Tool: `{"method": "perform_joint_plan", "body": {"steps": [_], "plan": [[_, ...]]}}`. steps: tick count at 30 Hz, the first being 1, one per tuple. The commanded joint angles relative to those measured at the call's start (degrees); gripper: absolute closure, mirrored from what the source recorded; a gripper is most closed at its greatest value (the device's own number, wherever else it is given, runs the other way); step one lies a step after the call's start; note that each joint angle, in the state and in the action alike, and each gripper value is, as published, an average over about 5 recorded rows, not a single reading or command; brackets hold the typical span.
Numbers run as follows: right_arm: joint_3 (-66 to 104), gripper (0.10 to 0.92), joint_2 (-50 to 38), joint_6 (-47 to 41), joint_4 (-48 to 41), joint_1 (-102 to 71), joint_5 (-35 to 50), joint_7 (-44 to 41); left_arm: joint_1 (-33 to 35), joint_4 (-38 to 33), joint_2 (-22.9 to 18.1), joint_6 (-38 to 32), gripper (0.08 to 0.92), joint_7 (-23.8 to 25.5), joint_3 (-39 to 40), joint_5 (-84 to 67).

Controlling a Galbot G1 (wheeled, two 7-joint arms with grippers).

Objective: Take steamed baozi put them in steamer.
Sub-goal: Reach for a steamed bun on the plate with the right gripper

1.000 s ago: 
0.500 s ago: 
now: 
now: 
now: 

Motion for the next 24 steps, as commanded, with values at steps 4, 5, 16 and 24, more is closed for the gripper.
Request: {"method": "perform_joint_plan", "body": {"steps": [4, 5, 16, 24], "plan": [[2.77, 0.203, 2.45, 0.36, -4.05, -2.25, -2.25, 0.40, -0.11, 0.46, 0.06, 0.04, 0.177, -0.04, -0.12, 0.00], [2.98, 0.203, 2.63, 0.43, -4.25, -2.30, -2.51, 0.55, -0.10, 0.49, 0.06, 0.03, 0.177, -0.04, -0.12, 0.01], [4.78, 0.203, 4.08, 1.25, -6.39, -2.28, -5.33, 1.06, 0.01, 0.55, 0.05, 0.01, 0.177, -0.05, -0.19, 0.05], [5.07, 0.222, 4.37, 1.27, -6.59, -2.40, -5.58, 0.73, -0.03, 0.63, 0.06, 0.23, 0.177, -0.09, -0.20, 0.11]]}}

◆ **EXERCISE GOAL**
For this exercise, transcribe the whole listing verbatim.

◆ **COMPLETED EXERCISE**
Tool: `{"method": "perform_joint_plan", "body": {"steps": [_], "plan": [[_, ...]]}}`. steps: tick count at 30 Hz, the first being 1, one per tuple. The commanded joint angles relative to those measured at the call's start (degrees); gripper: absolute closure, mirrored from what the source recorded; a gripper is most closed at its greatest value (the device's own number, wherever else it is given, runs the other way); step one lies a step after the call's start; note that each joint angle, in the state and in the action alike, and each gripper value is, as published, an average over about 5 recorded rows, not a single reading or command; brackets hold the typical span.
Numbers run as follows: right_arm: joint_3 (-66 to 104), gripper (0.10 to 0.92), joint_2 (-50 to 38), joint_6 (-47 to 41), joint_4 (-48 to 41), joint_1 (-102 to 71), joint_5 (-35 to 50), joint_7 (-44 to 41); left_arm: joint_1 (-33 to 35), joint_4 (-38 to 33), joint_2 (-22.9 to 18.1), joint_6 (-38 to 32), gripper (0.08 to 0.92), joint_7 (-23.8 to 25.5), joint_3 (-39 to 40), joint_5 (-84 to 67).

Controlling a Galbot G1 (wheeled, two 7-joint arms with grippers).

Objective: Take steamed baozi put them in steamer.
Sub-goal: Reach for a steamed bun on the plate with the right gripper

1.000 s ago: 
0.500 s ago: 
now: 
now: 
now: 

Motion for the next 24 steps, as commanded, with values at steps 4, 5, 16 and 24, more is closed for the gripper.
Request: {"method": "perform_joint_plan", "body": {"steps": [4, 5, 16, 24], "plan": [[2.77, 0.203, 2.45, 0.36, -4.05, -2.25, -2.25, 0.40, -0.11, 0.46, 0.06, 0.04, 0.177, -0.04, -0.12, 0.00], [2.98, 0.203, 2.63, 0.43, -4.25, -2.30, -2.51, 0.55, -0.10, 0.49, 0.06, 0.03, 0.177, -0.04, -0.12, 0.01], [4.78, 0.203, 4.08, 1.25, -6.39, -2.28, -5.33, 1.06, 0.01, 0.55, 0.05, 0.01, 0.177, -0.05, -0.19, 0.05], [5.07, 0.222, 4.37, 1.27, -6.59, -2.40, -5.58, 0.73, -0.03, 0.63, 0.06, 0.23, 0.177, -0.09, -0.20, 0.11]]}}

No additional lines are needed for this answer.